Author’s note: Here’s the first installment of my new commentary, Holding a Pretty Wheel. In upcoming installments, I’ll share some opinions and some facts, some humor and some drama on the sport we all care for: NASCAR racing. Look for it periodically throughout the offseason and every Friday once the 2007 season hits full swing.

In the weeks since this year’s Nextel Cup championship was decided in favor of Jimmie Johnson and the No. 48 team, I’ve heard a lot of people complain about him. The reasons why are as diverse as the crowd of Manhattanites currently welcoming the world’s fastest-growing sport on wheels for the yearly awards banquet. Some people say Johnson cheats (Get over it; the team served the penalty NASCAR assessed – if you don’t like it, complain about the rules).

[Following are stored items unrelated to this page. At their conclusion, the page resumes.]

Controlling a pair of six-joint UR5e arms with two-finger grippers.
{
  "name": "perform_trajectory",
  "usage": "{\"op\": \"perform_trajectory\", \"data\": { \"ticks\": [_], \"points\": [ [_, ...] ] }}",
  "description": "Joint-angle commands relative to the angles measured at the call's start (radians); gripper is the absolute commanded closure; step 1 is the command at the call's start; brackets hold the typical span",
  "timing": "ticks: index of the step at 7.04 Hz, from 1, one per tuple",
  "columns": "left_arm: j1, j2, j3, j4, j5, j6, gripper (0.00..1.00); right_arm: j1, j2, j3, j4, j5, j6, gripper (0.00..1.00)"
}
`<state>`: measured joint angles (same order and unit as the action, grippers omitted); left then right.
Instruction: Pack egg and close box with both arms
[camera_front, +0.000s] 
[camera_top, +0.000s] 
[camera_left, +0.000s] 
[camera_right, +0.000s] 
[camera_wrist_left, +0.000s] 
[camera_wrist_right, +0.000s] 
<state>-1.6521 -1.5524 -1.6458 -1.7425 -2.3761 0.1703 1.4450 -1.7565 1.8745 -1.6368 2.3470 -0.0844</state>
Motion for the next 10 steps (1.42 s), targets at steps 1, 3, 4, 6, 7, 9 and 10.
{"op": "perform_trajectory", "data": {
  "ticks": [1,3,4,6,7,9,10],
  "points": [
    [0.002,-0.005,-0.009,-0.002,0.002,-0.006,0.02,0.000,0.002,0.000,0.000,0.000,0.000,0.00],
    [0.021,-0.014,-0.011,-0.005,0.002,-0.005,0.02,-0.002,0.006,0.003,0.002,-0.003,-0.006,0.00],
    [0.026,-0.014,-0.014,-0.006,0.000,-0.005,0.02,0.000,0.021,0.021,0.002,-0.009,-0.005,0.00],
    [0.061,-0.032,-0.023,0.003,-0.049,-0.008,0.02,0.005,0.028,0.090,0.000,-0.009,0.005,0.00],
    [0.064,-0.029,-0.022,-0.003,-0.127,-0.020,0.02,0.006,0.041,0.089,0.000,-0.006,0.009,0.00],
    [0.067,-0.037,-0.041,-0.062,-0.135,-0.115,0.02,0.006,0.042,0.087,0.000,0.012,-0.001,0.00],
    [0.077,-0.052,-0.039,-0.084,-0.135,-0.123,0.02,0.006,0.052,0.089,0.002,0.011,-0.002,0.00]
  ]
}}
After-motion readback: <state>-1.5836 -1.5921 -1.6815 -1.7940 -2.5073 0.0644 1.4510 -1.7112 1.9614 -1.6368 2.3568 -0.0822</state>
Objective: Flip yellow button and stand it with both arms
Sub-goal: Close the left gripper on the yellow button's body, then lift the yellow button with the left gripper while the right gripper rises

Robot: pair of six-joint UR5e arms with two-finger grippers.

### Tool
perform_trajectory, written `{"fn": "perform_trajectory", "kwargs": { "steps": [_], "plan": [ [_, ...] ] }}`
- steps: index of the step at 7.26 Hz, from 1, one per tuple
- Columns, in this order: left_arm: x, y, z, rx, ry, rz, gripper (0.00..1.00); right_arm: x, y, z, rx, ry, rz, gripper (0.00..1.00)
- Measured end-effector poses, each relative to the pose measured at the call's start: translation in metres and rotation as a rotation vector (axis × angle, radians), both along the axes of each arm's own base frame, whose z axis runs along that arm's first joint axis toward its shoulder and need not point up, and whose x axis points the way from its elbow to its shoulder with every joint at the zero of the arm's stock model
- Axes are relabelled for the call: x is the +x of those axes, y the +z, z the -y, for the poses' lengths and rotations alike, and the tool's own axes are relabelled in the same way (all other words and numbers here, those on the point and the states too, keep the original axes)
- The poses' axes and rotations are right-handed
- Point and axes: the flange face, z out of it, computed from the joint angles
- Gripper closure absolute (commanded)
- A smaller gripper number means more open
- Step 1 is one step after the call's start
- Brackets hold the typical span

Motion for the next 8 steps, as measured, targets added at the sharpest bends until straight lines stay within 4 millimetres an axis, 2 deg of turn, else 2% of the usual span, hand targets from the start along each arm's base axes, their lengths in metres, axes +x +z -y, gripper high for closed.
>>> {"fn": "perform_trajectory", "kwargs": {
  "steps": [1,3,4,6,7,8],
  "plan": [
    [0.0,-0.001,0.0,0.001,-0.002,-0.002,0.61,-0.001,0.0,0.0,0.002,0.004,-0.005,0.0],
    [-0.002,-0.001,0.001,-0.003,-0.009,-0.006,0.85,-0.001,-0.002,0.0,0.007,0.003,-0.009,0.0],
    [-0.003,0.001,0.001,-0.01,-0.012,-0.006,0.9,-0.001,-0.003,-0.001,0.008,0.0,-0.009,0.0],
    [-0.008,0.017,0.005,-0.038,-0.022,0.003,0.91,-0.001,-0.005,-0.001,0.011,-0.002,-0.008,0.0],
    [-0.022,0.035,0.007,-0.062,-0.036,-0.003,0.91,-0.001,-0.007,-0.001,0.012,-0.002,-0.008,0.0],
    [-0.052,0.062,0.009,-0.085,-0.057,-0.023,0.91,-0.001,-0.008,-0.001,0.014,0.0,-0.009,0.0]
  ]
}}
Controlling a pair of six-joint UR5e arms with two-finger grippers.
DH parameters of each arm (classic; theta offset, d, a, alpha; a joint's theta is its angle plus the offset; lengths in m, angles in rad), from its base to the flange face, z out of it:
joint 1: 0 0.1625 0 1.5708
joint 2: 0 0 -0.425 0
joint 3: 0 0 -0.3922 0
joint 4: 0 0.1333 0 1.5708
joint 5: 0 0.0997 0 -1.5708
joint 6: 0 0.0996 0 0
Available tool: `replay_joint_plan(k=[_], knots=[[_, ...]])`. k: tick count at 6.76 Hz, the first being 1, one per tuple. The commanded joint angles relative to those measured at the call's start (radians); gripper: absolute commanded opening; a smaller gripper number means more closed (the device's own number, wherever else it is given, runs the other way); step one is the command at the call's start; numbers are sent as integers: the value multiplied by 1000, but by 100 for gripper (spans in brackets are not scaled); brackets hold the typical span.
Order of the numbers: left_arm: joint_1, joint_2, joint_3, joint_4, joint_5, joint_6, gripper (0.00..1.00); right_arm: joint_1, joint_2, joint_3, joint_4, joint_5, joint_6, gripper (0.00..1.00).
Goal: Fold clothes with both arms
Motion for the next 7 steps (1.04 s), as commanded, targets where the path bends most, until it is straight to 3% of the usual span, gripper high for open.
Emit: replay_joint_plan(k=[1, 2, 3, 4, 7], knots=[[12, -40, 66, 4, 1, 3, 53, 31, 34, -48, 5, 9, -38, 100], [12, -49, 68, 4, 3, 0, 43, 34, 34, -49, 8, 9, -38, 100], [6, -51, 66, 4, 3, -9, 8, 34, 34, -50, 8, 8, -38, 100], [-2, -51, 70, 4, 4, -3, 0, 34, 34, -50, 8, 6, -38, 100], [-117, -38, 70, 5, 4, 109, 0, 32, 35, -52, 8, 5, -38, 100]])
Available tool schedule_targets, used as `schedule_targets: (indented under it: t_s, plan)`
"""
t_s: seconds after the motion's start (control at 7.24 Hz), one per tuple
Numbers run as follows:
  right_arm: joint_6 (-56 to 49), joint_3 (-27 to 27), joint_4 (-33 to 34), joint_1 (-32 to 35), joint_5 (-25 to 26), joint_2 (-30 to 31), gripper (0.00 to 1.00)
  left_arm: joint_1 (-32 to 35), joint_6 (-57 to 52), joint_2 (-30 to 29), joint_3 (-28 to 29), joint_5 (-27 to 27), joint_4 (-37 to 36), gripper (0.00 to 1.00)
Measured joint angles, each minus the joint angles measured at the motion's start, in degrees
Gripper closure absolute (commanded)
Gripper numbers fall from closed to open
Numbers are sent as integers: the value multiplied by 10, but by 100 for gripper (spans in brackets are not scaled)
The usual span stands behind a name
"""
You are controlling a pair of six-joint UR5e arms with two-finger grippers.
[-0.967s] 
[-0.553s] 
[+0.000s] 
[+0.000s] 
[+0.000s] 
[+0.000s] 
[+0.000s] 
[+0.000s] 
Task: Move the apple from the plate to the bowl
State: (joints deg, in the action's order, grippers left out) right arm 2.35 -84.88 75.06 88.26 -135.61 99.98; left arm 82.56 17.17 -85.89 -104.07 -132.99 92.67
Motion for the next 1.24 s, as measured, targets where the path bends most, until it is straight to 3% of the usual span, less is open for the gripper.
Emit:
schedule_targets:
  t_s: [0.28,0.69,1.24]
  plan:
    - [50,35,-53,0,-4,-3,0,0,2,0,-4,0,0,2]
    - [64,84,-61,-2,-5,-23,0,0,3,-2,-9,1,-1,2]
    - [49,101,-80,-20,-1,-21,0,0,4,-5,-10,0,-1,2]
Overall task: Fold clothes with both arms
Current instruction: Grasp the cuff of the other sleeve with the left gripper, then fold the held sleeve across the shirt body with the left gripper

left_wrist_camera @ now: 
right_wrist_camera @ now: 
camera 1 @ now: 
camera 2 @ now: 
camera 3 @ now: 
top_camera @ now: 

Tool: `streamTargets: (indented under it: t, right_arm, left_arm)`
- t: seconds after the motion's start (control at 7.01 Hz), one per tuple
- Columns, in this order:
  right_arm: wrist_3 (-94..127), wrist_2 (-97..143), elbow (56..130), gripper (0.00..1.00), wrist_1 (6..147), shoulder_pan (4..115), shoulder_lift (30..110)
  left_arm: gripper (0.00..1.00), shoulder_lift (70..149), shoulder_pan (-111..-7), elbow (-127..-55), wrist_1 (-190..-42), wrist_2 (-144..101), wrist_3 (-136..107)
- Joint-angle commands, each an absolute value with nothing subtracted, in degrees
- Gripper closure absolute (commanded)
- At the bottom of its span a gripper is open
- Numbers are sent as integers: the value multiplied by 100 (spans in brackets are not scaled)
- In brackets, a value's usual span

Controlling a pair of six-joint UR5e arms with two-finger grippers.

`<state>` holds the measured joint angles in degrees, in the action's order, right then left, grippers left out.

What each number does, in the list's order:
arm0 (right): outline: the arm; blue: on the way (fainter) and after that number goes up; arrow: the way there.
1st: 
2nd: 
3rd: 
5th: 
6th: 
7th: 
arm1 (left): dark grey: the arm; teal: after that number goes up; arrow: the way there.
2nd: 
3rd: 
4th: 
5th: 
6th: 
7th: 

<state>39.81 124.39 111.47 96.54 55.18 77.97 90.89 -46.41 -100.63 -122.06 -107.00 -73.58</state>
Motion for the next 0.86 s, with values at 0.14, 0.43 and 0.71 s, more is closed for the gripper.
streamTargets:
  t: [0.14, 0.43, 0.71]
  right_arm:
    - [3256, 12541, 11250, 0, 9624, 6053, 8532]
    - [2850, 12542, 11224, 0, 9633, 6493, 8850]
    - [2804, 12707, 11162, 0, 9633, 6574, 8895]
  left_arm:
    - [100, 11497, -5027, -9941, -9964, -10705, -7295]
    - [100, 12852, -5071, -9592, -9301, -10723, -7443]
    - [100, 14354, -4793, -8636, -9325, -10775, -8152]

Others say he’s too politically correct. He’s too much like Jeff Gordon. He wins too much (bet Johnson doesn’t care if you don’t like that, either – if you compete at anything, you know there is no such thing as “winning too much.”) He’s had everything handed to him. He’s too perfect, too unemotional.

There are a lot of race fans who share those last two opinions. That really is too bad, because their opinion of the champ is so far off base, they’re in center field. Johnson never had anything handed to him. He had to learn at an early age how to play nice with the sponsors – or he wouldn’t race. So, he was always polite and always said what the potential sponsor needed to hear.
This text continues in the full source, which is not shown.